## Work request
Search the entries for the word "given". Copy every line that holds it.

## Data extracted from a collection
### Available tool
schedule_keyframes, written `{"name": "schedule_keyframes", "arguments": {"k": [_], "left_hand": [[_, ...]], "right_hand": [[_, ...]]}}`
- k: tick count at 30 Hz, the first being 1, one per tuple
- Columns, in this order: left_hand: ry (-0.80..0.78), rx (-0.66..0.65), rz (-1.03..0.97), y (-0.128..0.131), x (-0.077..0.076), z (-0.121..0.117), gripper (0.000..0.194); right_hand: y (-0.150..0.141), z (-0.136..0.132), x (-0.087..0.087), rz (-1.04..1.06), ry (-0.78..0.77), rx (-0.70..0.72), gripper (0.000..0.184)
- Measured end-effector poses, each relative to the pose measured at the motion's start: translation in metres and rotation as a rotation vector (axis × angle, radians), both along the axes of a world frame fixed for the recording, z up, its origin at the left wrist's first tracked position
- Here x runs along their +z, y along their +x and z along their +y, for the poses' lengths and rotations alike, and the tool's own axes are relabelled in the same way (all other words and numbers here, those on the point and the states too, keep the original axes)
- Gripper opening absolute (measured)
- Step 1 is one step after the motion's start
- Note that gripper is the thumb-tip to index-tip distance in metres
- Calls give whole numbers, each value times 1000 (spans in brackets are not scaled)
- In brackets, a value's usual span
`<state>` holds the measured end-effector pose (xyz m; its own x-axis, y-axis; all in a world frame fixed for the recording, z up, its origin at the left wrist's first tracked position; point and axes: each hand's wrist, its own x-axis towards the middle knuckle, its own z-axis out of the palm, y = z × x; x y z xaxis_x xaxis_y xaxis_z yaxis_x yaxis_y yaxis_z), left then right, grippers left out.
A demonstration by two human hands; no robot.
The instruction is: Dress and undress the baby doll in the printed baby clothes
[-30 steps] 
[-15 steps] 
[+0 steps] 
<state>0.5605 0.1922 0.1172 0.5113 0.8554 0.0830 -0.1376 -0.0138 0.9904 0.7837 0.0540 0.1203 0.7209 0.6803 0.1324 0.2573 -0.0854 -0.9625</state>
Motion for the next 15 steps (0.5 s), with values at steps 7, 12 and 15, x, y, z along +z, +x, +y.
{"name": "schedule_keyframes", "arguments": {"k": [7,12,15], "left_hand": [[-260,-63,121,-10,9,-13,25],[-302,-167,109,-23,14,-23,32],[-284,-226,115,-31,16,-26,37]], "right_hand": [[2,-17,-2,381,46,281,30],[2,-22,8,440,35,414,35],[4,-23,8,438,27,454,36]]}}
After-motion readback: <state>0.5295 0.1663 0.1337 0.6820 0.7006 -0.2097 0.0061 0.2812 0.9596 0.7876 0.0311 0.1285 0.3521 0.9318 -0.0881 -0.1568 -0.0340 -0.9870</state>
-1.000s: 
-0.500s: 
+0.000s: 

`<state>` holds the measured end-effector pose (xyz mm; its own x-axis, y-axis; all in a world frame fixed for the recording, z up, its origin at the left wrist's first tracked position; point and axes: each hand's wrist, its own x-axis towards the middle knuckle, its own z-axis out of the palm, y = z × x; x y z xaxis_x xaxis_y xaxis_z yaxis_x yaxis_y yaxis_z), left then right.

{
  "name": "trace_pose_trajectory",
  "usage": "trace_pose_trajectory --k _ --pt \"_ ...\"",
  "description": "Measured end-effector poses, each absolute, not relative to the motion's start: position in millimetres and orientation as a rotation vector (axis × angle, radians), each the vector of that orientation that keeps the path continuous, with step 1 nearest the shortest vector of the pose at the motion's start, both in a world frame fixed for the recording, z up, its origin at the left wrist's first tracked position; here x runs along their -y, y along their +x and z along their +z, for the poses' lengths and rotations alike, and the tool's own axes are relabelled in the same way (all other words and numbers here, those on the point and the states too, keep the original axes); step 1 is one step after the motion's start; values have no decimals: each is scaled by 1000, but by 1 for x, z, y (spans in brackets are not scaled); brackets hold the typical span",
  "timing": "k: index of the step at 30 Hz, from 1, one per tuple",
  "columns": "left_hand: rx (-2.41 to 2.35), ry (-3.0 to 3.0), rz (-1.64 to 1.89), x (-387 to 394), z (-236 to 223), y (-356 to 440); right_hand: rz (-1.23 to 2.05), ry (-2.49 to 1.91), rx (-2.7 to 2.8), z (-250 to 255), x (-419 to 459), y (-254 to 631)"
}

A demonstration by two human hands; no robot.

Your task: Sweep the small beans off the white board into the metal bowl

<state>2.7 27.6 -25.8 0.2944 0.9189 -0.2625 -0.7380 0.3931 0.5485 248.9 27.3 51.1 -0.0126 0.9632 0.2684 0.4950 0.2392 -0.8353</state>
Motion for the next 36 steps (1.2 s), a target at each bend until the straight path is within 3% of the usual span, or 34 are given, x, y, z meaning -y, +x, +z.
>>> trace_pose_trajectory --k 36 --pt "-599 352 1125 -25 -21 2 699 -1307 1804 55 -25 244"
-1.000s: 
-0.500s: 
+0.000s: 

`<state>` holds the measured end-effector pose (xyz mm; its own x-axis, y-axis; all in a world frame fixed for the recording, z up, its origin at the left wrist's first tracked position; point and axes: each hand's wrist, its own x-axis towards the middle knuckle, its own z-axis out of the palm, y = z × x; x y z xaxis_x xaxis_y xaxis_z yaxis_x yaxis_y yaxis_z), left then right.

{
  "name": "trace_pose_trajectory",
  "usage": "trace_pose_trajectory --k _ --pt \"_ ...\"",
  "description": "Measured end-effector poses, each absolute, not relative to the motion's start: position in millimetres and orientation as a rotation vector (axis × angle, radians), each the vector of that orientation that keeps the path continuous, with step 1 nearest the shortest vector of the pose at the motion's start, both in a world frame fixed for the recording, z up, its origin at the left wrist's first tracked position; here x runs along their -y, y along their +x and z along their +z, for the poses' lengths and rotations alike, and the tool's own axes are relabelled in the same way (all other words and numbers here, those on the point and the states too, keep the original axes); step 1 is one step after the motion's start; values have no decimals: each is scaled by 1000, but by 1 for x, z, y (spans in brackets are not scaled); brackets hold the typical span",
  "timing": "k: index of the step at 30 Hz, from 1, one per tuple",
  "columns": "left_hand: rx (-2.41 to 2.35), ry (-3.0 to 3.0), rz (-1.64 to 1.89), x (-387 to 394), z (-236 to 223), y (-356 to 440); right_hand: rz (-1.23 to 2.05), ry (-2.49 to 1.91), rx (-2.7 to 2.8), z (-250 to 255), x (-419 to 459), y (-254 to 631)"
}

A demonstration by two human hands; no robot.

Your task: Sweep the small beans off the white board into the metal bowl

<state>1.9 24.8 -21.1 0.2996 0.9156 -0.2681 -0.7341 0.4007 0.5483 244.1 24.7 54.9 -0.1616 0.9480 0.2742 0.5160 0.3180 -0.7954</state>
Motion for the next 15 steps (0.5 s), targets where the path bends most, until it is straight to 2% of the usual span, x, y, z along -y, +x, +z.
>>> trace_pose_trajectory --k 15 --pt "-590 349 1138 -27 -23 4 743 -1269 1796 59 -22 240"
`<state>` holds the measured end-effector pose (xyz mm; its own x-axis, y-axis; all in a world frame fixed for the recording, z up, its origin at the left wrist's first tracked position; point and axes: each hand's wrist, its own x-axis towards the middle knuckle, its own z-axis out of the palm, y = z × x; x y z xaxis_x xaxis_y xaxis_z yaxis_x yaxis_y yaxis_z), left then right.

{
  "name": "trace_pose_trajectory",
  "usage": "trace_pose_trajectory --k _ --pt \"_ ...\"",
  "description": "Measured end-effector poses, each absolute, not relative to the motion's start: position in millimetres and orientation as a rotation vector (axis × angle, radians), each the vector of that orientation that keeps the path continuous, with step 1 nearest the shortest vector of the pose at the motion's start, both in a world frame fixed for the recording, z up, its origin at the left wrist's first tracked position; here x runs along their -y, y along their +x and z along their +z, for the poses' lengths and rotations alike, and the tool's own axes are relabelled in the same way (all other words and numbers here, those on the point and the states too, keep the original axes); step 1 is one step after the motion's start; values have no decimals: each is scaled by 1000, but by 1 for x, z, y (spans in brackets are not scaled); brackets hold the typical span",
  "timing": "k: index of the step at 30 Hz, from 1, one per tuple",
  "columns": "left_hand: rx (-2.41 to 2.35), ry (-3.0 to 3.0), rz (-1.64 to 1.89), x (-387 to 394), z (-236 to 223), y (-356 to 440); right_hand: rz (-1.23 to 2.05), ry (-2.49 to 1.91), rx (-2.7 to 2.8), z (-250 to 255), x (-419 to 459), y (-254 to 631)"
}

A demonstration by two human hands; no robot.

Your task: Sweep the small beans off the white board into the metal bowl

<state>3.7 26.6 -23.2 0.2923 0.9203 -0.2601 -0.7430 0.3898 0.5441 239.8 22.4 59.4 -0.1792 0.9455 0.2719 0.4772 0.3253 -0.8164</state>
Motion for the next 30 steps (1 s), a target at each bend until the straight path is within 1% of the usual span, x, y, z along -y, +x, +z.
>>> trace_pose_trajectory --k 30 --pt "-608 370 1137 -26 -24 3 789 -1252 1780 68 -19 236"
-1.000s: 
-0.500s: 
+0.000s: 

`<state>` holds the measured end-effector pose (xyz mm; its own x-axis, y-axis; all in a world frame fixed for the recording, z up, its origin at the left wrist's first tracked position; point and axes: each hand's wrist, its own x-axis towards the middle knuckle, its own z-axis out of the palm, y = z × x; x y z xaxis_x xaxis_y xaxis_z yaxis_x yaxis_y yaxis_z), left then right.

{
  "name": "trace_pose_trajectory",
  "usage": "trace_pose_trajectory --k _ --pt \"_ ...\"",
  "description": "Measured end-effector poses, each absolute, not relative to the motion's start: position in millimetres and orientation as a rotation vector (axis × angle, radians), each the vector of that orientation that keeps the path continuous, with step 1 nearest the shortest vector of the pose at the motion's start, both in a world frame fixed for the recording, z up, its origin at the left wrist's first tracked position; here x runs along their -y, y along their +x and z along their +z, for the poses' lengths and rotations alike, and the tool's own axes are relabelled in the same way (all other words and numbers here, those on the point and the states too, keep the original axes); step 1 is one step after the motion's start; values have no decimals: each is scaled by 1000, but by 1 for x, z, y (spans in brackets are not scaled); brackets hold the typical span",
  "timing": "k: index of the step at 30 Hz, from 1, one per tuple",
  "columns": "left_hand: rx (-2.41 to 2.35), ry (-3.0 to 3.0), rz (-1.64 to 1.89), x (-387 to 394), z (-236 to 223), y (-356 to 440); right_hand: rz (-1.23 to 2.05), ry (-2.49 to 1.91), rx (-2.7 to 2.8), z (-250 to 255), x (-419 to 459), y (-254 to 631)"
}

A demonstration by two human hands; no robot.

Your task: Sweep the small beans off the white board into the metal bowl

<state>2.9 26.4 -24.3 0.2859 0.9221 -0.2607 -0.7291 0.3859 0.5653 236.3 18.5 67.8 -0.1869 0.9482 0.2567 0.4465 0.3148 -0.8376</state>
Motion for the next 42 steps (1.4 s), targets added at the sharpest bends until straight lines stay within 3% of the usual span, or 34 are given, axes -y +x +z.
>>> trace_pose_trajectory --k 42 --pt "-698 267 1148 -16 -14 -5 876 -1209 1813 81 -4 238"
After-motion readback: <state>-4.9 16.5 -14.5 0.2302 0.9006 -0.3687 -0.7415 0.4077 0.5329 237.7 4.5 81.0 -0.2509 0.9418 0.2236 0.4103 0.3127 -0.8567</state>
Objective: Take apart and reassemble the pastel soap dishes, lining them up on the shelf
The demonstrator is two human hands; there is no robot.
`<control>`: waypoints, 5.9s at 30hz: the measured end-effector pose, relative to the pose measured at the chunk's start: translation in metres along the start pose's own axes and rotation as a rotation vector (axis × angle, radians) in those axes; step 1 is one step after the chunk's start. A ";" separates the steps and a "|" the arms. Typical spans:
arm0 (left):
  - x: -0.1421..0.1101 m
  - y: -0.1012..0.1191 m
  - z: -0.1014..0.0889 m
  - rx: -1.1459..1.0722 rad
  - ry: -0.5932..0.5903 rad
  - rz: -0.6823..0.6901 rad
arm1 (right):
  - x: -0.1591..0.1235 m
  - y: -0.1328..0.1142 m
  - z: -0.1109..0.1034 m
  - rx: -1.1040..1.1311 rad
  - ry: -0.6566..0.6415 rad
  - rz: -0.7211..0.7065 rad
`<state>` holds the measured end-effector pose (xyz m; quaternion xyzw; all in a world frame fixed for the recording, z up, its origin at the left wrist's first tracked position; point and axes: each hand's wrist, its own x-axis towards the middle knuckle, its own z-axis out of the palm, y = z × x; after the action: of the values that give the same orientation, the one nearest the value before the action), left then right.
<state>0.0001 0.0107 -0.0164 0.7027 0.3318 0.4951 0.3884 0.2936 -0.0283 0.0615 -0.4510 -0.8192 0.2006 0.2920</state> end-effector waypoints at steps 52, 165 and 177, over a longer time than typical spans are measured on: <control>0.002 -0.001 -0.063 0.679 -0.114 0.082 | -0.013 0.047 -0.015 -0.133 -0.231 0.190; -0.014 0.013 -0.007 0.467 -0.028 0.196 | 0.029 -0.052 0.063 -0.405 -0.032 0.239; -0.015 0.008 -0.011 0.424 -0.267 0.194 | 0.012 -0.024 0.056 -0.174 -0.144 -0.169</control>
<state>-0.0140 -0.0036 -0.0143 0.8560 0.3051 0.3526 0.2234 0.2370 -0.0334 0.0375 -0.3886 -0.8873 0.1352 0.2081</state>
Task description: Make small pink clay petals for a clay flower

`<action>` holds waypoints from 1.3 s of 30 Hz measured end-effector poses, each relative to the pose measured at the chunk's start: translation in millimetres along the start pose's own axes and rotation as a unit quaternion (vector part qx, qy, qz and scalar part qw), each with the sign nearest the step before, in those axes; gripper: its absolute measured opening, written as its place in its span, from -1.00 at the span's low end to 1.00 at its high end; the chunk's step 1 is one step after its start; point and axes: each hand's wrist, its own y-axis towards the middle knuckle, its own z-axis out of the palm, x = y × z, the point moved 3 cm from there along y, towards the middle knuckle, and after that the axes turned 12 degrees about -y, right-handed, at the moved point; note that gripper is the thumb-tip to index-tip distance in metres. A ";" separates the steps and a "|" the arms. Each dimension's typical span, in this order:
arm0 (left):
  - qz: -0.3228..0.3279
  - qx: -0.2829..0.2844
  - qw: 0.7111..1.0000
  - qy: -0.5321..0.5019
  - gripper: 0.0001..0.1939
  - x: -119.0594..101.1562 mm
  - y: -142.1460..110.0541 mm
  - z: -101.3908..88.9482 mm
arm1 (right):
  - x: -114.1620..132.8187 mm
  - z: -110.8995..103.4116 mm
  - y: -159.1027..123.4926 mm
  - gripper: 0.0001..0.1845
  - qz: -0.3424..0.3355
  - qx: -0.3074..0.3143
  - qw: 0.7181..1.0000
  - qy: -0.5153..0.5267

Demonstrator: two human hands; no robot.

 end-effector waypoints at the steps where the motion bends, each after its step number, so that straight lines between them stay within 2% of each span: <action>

## Written solution
Motion for the next 36 steps (1.2 s), a target at each bend until the straight path is within 3% of the usual span, or 34 are given, x, y, z meaning -y, +x, +z.
Motion for the next 42 steps (1.4 s), targets added at the sharpest bends until straight lines stay within 3% of the usual span, or 34 are given, axes -y +x +z.

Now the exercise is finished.